What is being asked — Beginning with the first line of the data below, extract each line up to and including the one containing "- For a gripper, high". Copy them exactly and add nothing.

----

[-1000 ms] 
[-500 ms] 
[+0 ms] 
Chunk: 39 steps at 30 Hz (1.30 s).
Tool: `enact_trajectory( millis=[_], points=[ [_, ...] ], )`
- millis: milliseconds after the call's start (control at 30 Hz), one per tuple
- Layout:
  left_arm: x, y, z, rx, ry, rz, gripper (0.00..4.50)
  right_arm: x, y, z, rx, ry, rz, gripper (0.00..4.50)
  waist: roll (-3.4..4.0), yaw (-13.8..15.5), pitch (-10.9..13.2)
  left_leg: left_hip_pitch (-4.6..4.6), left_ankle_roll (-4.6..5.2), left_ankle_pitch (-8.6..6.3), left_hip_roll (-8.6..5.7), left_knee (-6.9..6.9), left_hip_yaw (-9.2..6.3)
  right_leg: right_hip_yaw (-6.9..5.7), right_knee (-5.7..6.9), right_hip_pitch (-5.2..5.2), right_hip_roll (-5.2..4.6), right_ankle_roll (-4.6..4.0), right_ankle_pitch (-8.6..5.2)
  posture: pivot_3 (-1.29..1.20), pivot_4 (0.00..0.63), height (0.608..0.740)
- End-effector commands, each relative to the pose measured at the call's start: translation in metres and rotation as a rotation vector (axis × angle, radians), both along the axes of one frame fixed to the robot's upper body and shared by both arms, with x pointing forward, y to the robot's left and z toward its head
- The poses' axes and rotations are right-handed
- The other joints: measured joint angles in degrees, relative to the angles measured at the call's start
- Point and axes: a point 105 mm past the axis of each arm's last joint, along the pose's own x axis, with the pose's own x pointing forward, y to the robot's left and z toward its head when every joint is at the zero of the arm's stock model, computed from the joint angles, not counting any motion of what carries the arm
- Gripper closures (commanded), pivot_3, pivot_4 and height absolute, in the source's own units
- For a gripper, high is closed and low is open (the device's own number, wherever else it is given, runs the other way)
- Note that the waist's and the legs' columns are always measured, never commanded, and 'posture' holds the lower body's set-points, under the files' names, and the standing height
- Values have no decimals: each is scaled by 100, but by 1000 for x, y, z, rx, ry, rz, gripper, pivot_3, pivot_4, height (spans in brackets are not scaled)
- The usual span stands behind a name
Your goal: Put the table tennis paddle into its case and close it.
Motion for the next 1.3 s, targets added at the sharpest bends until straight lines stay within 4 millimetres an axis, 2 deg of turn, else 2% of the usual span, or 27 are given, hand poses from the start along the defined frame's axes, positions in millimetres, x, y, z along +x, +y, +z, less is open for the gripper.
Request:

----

Written answer —
[-1000 ms] 
[-500 ms] 
[+0 ms] 
Chunk: 39 steps at 30 Hz (1.30 s).
Tool: `enact_trajectory( millis=[_], points=[ [_, ...] ], )`
- millis: milliseconds after the call's start (control at 30 Hz), one per tuple
- Layout:
  left_arm: x, y, z, rx, ry, rz, gripper (0.00..4.50)
  right_arm: x, y, z, rx, ry, rz, gripper (0.00..4.50)
  waist: roll (-3.4..4.0), yaw (-13.8..15.5), pitch (-10.9..13.2)
  left_leg: left_hip_pitch (-4.6..4.6), left_ankle_roll (-4.6..5.2), left_ankle_pitch (-8.6..6.3), left_hip_roll (-8.6..5.7), left_knee (-6.9..6.9), left_hip_yaw (-9.2..6.3)
  right_leg: right_hip_yaw (-6.9..5.7), right_knee (-5.7..6.9), right_hip_pitch (-5.2..5.2), right_hip_roll (-5.2..4.6), right_ankle_roll (-4.6..4.0), right_ankle_pitch (-8.6..5.2)
  posture: pivot_3 (-1.29..1.20), pivot_4 (0.00..0.63), height (0.608..0.740)
- End-effector commands, each relative to the pose measured at the call's start: translation in metres and rotation as a rotation vector (axis × angle, radians), both along the axes of one frame fixed to the robot's upper body and shared by both arms, with x pointing forward, y to the robot's left and z toward its head
- The poses' axes and rotations are right-handed
- The other joints: measured joint angles in degrees, relative to the angles measured at the call's start
- Point and axes: a point 105 mm past the axis of each arm's last joint, along the pose's own x axis, with the pose's own x pointing forward, y to the robot's left and z toward its head when every joint is at the zero of the arm's stock model, computed from the joint angles, not counting any motion of what carries the arm
- Gripper closures (commanded), pivot_3, pivot_4 and height absolute, in the source's own units
- For a gripper, high is closed and low is open (the device's own number, wherever else it is given, runs the other way)

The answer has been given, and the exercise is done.